Akış (Flow) ve Akış Teorisi
Akış kitabının yazarı Prof. Dr. Mihaly Csikszentmihalyi, yaptığı bu çalışmaların ardından bizi Akış (Flow) ve Akış Teorisi kavramlarıyla tanıştırıyor.
- Akış ile anlatılmak istenen anları; bir şeyi yaparken odaklanabildiğimiz, aynı zamanda yapmaktan mutlu olduğumuz ve genelde zamanın nasıl geçtiğini anlamadığımız anlar olarak tanımlayabiliriz çok kabaca.
- Akış Teorisi’ni de akışta kalmak olarak düşünebiliriz. Akışta kalabilmenin bazı şartları vardır. Akış anlarını çok kolay yakalayabildiğimiz oyunlardan örnek verecek olursak Candy Crush buna güzel bir örnek olabilir. Lineer bir şekilde zorluk derecesi gittikçe artan bir yapı yoktur bu oyunda. Önce sizi oyuna ısındırır, sonra çok kolay diye sıkılmamanız için yeni levellarda zorluk derecesi ve hamle sayısı gibi birtakım kısıtlamalar getirerek sizi sürekli oyunda (yani kitabın konusu gereği “akışta”) tutmaya çalışır. Akış Teorisi’nde aşağıdaki görselden de görüleceği üzere Zorluklar ve Beceriler olmak üzere iki boyut vardır.
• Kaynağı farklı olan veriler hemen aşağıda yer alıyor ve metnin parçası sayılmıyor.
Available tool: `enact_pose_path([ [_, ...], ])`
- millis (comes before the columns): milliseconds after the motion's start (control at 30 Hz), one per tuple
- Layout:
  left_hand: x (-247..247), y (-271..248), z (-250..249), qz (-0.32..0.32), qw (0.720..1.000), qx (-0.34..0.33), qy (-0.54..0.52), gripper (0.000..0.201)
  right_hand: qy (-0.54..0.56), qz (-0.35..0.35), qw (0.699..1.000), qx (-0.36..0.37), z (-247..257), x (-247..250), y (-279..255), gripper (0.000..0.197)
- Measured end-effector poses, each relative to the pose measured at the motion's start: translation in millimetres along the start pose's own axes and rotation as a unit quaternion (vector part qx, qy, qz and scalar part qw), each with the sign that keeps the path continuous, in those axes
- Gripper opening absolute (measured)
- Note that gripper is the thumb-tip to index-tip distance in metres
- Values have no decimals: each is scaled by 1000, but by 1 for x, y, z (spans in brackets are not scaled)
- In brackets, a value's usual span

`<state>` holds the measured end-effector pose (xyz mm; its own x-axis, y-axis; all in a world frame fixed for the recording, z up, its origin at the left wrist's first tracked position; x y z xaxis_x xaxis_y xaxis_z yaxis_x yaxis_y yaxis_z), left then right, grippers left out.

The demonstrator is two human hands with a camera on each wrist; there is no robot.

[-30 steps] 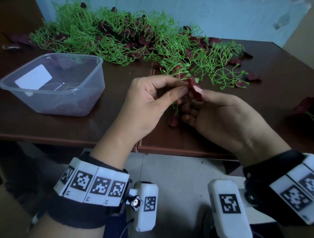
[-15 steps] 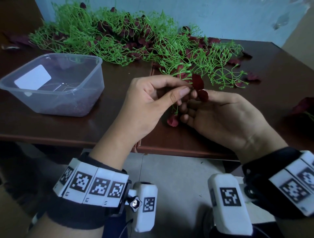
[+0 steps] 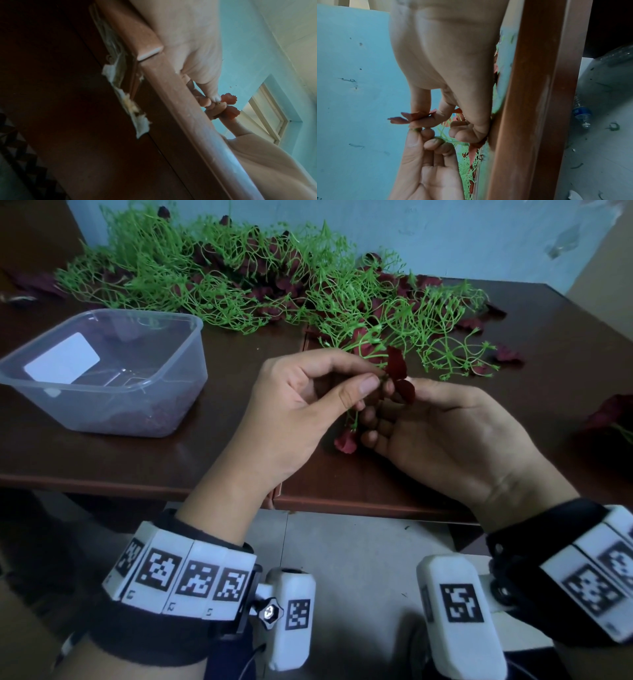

Grafiğe göre kaçınmamız gereken bölümler Sıkılma ve Endişe olarak gözüküyor. Sürekli içinde kalmamız gereken nokta ise Akış Kanalı oluyor. Yine Candy Crush’tan örnek verecek olursak oyun sürekli çok kolay ya da çok zor seviyede kalmadan dengeli bir şekilde oyuncuları Akış Kanalı’nda tutmaya çalışmaktadır.
Hasan Başusta da Anlamlı Hayat Arayışı(m) yazısında Akış Teorisi’nde başımıza gelebilecekleri şu şekilde çok güzel özetlemiş:
- Eğer zorluklar > becerilerimiz → sonuç hayal kırıklığı ve tükenme (burn-out)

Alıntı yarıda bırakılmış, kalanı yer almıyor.